Day 8: Three Approaches to “Ozymandias”

I’m calling this theme Ozymandias even if that doesn’t feel quite right. What I mean is something along the lines of:

some things are big and surreal and we are so very small

And I have three illustrators to compare today! Two Australians: Shaun Tan and Rovina Cai, and Nico Delort who’s Canadian/French. Each of those links contains a bunch of illustrations for each, so you know what I’m talking about.

Some commonalities

Limited, and muted colour schemes.* People are often (though not always) very small on the page. There are often large differences in size between objects (eg man and god, foreground and background, people and architecture).

These together help the work to feel epic, and large scale. If the biggest contrasts are value and physical size, you are emphasising scale and distance. Bright colour can muddy the waters of why an object is important, so why risk the distraction?

Incredibly intricate and detailed, every bit of the page shows care and attention. I’m not totally sure why this is true of all three. I guess it makes sense that if your people are small you’re going to need to render down to a fairly precise level. It’s something I personally like though, so maybe it’s a similarity that’s self-selected on the basis of my own preferences, rather than the theme.

Lighting is fairly realistic – though sometimes the source is mystic or unclear – and it’s regularly used for compositional effect. I think this is often true in surreal work. It helps an image with unexpected objects to ‘read’ easily, and to jar your brain a little more. If the lighting is ‘flat’ or surreal in itself, that’s a different focus. It’s also true that epic scenes respond well to dramatic compositional lighting. It helps a scene feel a little magical and important.

Some differences

In rendering, the illustrators vary dramatically. Delort’s high-contrast scratchboard technique uses bold straight lines even to describe rounded edges and clouds. His work tends to feel dramatic and demanding. Cai’s flowing wispy pencil shading technique has, instead, an eerie feel to it. Tan’s shading technique is unobtrusive. He’s simply rendering the objects, which gives the indication that perhaps this is all real.

Last year I described Cai’s work as full of nostalgia and aching, where Tan’s feels like you’ve tilted your head sideways and missed a step. Cai’s feels like a dream, where Tan’s feels like you’re there. Delort’s perhaps feels like a vision, a forewarning that flashed up and is now imprinted on your retina.

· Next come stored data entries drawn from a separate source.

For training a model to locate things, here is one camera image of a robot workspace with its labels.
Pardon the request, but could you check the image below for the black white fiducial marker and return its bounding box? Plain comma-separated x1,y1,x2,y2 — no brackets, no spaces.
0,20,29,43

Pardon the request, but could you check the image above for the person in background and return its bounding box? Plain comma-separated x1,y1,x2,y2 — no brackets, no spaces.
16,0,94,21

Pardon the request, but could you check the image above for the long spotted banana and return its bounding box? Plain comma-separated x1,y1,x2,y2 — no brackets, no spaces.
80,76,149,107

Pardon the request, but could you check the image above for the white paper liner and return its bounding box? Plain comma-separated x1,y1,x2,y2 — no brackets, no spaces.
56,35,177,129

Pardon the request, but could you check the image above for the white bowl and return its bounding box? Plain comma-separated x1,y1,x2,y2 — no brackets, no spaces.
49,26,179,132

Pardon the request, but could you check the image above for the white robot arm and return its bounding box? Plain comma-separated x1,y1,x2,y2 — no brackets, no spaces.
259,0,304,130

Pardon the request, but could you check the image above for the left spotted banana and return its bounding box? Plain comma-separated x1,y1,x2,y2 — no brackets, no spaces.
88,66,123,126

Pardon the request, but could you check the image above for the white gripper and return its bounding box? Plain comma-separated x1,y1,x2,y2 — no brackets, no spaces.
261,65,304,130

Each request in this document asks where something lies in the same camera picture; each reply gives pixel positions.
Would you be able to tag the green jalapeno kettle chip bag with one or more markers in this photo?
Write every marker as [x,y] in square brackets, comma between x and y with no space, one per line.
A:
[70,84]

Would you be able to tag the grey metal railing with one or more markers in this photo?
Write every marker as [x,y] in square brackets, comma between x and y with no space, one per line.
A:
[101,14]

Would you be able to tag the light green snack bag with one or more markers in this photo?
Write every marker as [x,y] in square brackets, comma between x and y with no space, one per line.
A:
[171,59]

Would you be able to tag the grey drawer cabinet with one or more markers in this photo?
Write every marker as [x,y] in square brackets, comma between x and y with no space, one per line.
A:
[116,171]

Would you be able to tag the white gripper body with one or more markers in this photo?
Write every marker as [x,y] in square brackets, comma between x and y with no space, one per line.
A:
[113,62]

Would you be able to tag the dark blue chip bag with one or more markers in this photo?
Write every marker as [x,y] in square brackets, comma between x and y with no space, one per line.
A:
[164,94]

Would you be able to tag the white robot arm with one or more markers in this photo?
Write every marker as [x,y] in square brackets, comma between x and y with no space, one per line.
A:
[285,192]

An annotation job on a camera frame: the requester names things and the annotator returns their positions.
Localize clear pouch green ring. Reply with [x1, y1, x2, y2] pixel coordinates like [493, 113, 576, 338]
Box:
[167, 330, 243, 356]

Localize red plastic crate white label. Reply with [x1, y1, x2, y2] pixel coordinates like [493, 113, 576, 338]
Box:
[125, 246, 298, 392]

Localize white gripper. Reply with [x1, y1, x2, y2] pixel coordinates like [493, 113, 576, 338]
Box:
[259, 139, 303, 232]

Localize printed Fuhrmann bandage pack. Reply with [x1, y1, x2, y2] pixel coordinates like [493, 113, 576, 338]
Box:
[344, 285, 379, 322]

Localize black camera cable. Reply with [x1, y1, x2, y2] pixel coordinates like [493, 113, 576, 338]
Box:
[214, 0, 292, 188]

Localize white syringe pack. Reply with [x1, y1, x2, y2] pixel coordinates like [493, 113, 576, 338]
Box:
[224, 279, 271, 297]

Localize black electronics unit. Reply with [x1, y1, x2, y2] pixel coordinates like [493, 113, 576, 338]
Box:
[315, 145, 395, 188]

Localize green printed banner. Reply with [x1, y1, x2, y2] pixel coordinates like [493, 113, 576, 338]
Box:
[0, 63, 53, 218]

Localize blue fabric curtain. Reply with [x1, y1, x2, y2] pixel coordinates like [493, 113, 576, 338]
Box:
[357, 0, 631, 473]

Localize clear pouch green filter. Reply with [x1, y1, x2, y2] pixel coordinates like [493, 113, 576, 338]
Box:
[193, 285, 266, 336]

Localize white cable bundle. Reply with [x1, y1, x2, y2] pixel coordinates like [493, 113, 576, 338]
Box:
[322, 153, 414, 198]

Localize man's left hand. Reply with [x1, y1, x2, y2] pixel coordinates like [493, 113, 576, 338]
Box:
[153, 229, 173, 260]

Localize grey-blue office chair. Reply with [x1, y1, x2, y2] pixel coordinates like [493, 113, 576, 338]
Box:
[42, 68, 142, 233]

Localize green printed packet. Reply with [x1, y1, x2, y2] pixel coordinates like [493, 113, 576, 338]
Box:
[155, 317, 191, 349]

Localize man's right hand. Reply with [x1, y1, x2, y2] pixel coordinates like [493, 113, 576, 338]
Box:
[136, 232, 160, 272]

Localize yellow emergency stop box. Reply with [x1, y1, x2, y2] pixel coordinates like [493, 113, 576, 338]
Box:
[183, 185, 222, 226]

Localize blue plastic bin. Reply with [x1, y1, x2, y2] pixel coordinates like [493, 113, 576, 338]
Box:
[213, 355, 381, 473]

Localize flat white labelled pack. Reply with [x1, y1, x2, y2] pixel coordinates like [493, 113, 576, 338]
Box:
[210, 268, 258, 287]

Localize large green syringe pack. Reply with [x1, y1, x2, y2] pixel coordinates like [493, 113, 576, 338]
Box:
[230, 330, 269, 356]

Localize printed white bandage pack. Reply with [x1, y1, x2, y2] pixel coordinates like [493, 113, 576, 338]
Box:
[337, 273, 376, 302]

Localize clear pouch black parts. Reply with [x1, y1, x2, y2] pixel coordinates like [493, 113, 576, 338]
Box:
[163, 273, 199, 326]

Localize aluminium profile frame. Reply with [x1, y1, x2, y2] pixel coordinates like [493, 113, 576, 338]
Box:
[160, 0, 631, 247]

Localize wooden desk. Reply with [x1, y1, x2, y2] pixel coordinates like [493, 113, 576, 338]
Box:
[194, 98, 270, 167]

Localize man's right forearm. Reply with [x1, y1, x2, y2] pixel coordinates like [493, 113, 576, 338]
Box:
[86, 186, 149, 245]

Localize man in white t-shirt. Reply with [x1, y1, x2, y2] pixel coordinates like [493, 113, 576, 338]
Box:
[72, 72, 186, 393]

This is supported not just by the way they make their mark on the page, but also the things they choose to draw. Cai’s objects transition from one thing to another, skirts swirl away into clouds, forests are made of wolves, buildings are unnaturally empty, and birds fly through spaces where there should be no birds. If it wouldn’t exist in a dream, it isn’t drawn.  Tan, on the other hand, draws objects to completion. There are bumps and dents and grates and pipes. Everywhere you look is another indication that this is a world that works, even though you have no idea how. (I am particularly focussing on his book Arrival, but his other work is similar. There are cables and cords, bureaucracy and public transport.) Delort’s worlds are real but focussed, staged and with unnatural lighting. A shaft of light illuminates the building. It’s a real, solid world, but there is nothing prosaic about it. There are cracks and fallen rocks, because that feels mythic and ancient. There are cars and ramshackle buildings because they tell you where you are. But there are no stray pieces of litter around, no cables or cords or garbage bins. And if there were it’d be because they were somehow very, very relevant. Delort’s work says “this is an important moment, remember exactly what you see” where Cai’s is a dream already sweeping itself away from your memory, and Tan’s is a slice of a weird everyday life.

And that’s all for today, folks! It’s tempting to compare every aspect of their illustration process but I think it’s probably more important to keep moving. I mean, yesterday I didn’t even talk at all about the differences between how Wahl and Campion draw people and that’s really important to me!!! But anyway, there are things to do, art to make, and I can always come back to topics later.

*Tan also often uses bright colour schemes, but when thinking which of his books represented the smallness of humans best, this is the one that came to mind.